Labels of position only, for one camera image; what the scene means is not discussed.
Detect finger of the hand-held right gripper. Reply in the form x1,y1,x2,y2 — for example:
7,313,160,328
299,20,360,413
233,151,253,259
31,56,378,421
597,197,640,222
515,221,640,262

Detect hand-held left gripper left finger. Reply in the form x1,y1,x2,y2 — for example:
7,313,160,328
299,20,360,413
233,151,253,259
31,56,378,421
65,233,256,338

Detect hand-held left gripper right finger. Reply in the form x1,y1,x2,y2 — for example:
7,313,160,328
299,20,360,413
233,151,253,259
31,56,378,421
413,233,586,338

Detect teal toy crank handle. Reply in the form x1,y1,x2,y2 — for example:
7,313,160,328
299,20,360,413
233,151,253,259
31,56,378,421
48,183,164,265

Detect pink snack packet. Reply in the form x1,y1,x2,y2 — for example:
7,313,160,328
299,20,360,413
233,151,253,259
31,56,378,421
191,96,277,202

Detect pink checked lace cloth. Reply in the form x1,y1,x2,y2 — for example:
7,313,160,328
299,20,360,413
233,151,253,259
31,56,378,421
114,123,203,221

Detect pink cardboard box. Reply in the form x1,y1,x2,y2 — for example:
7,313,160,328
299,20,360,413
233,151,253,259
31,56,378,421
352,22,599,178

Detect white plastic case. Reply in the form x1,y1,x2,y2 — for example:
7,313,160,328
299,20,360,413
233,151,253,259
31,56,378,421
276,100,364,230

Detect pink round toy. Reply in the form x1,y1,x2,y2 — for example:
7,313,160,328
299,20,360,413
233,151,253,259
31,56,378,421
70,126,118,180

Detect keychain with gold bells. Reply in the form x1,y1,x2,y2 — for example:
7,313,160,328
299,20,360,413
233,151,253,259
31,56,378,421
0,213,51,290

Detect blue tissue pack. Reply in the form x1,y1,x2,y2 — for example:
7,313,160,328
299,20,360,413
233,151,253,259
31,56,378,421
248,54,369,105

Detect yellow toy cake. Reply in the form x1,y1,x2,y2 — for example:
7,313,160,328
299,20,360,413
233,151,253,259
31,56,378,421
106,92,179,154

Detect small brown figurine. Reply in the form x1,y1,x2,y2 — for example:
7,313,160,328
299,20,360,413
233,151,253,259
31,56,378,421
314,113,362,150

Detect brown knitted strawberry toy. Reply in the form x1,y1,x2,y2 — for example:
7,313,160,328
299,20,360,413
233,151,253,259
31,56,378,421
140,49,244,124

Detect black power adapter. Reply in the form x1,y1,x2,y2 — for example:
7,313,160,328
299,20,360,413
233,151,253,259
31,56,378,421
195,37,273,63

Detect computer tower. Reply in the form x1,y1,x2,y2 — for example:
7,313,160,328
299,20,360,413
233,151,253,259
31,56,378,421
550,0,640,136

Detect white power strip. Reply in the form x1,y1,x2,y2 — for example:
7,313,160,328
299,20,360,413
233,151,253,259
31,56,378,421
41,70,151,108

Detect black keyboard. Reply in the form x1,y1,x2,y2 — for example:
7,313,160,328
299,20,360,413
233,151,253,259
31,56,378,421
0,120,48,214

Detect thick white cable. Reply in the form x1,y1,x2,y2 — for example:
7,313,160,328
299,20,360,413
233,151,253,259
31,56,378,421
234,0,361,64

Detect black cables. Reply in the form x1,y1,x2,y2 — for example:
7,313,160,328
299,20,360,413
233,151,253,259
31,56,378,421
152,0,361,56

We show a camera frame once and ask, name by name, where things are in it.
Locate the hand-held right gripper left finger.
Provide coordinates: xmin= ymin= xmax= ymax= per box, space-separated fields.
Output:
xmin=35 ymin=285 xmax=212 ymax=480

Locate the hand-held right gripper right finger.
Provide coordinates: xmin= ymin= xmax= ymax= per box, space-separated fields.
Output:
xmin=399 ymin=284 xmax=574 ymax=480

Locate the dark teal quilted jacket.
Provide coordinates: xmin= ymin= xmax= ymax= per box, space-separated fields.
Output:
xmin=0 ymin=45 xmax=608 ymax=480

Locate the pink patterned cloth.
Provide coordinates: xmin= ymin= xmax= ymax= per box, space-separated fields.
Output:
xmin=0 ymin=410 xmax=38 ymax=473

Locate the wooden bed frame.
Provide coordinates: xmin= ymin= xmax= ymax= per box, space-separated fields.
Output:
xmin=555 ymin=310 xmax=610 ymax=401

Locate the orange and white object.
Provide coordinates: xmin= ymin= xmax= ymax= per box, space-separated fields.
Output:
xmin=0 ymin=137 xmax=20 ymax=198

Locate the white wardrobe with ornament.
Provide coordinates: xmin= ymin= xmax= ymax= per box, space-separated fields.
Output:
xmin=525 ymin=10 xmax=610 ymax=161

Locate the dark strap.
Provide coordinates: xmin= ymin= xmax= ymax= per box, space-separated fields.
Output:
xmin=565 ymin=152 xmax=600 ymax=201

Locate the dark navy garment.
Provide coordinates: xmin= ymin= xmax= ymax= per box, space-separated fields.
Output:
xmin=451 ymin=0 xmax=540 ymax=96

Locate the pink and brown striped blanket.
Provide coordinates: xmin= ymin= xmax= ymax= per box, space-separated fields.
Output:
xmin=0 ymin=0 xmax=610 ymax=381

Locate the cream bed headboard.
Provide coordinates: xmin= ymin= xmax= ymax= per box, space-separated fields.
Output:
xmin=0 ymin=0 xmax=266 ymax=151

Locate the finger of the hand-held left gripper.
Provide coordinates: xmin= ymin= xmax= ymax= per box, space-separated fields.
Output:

+--

| WORK TO COMPLETE |
Set down each entry exactly, leaving none out.

| RESPONSE |
Labels of position only, for one camera image; what the scene means is not discussed.
Detect finger of the hand-held right gripper. Reply in the form x1,y1,x2,y2 — for example:
7,313,160,328
299,20,360,413
233,151,253,259
31,56,378,421
597,197,640,222
515,221,640,262

Detect hand-held left gripper left finger. Reply in the form x1,y1,x2,y2 — for example:
7,313,160,328
299,20,360,413
233,151,253,259
31,56,378,421
65,233,256,338

Detect hand-held left gripper right finger. Reply in the form x1,y1,x2,y2 — for example:
7,313,160,328
299,20,360,413
233,151,253,259
31,56,378,421
413,233,586,338

Detect teal toy crank handle. Reply in the form x1,y1,x2,y2 — for example:
7,313,160,328
299,20,360,413
233,151,253,259
31,56,378,421
48,183,164,265

Detect pink snack packet. Reply in the form x1,y1,x2,y2 — for example:
7,313,160,328
299,20,360,413
233,151,253,259
31,56,378,421
191,96,277,202

Detect pink checked lace cloth. Reply in the form x1,y1,x2,y2 — for example:
7,313,160,328
299,20,360,413
233,151,253,259
31,56,378,421
114,123,203,221

Detect pink cardboard box. Reply in the form x1,y1,x2,y2 — for example:
7,313,160,328
299,20,360,413
233,151,253,259
31,56,378,421
352,22,599,178

Detect white plastic case. Reply in the form x1,y1,x2,y2 — for example:
7,313,160,328
299,20,360,413
233,151,253,259
31,56,378,421
276,100,364,230

Detect pink round toy. Reply in the form x1,y1,x2,y2 — for example:
7,313,160,328
299,20,360,413
233,151,253,259
31,56,378,421
70,126,118,180

Detect keychain with gold bells. Reply in the form x1,y1,x2,y2 — for example:
7,313,160,328
299,20,360,413
233,151,253,259
31,56,378,421
0,213,51,290

Detect blue tissue pack. Reply in the form x1,y1,x2,y2 — for example:
7,313,160,328
299,20,360,413
233,151,253,259
31,56,378,421
248,54,369,105

Detect yellow toy cake. Reply in the form x1,y1,x2,y2 — for example:
7,313,160,328
299,20,360,413
233,151,253,259
31,56,378,421
106,92,179,154

Detect small brown figurine. Reply in the form x1,y1,x2,y2 — for example:
7,313,160,328
299,20,360,413
233,151,253,259
31,56,378,421
314,113,362,150

Detect brown knitted strawberry toy. Reply in the form x1,y1,x2,y2 — for example:
7,313,160,328
299,20,360,413
233,151,253,259
31,56,378,421
140,49,244,124

Detect black power adapter. Reply in the form x1,y1,x2,y2 — for example:
7,313,160,328
299,20,360,413
233,151,253,259
31,56,378,421
195,37,273,63

Detect computer tower. Reply in the form x1,y1,x2,y2 — for example:
7,313,160,328
299,20,360,413
233,151,253,259
31,56,378,421
550,0,640,136

Detect white power strip. Reply in the form x1,y1,x2,y2 — for example:
7,313,160,328
299,20,360,413
233,151,253,259
31,56,378,421
41,70,151,108

Detect black keyboard. Reply in the form x1,y1,x2,y2 — for example:
7,313,160,328
299,20,360,413
233,151,253,259
31,56,378,421
0,120,48,214

Detect thick white cable. Reply in the form x1,y1,x2,y2 — for example:
7,313,160,328
299,20,360,413
233,151,253,259
31,56,378,421
234,0,361,64

Detect black cables. Reply in the form x1,y1,x2,y2 — for example:
7,313,160,328
299,20,360,413
233,151,253,259
31,56,378,421
152,0,361,56

We show a camera frame once and ask, name by name, where things are in it.
Locate the hand-held right gripper left finger.
Provide coordinates: xmin= ymin= xmax= ymax= per box, space-separated fields.
Output:
xmin=35 ymin=285 xmax=212 ymax=480

Locate the hand-held right gripper right finger.
Provide coordinates: xmin= ymin= xmax= ymax= per box, space-separated fields.
Output:
xmin=399 ymin=284 xmax=574 ymax=480

Locate the dark teal quilted jacket.
Provide coordinates: xmin= ymin= xmax= ymax= per box, space-separated fields.
Output:
xmin=0 ymin=45 xmax=608 ymax=480

Locate the pink patterned cloth.
Provide coordinates: xmin= ymin= xmax= ymax= per box, space-separated fields.
Output:
xmin=0 ymin=410 xmax=38 ymax=473

Locate the wooden bed frame.
Provide coordinates: xmin= ymin= xmax= ymax= per box, space-separated fields.
Output:
xmin=555 ymin=310 xmax=610 ymax=401

Locate the orange and white object.
Provide coordinates: xmin= ymin= xmax= ymax= per box, space-separated fields.
Output:
xmin=0 ymin=137 xmax=20 ymax=198

Locate the white wardrobe with ornament.
Provide coordinates: xmin= ymin= xmax= ymax= per box, space-separated fields.
Output:
xmin=525 ymin=10 xmax=610 ymax=161

Locate the dark strap.
Provide coordinates: xmin= ymin= xmax= ymax= per box, space-separated fields.
Output:
xmin=565 ymin=152 xmax=600 ymax=201

Locate the dark navy garment.
Provide coordinates: xmin= ymin= xmax= ymax= per box, space-separated fields.
Output:
xmin=451 ymin=0 xmax=540 ymax=96

Locate the pink and brown striped blanket.
Provide coordinates: xmin= ymin= xmax= ymax= per box, space-separated fields.
Output:
xmin=0 ymin=0 xmax=610 ymax=381

Locate the cream bed headboard.
Provide coordinates: xmin= ymin= xmax= ymax= per box, space-separated fields.
Output:
xmin=0 ymin=0 xmax=266 ymax=151

Locate the finger of the hand-held left gripper.
Provide coordinates: xmin= ymin= xmax= ymax= per box, space-separated fields.
Output:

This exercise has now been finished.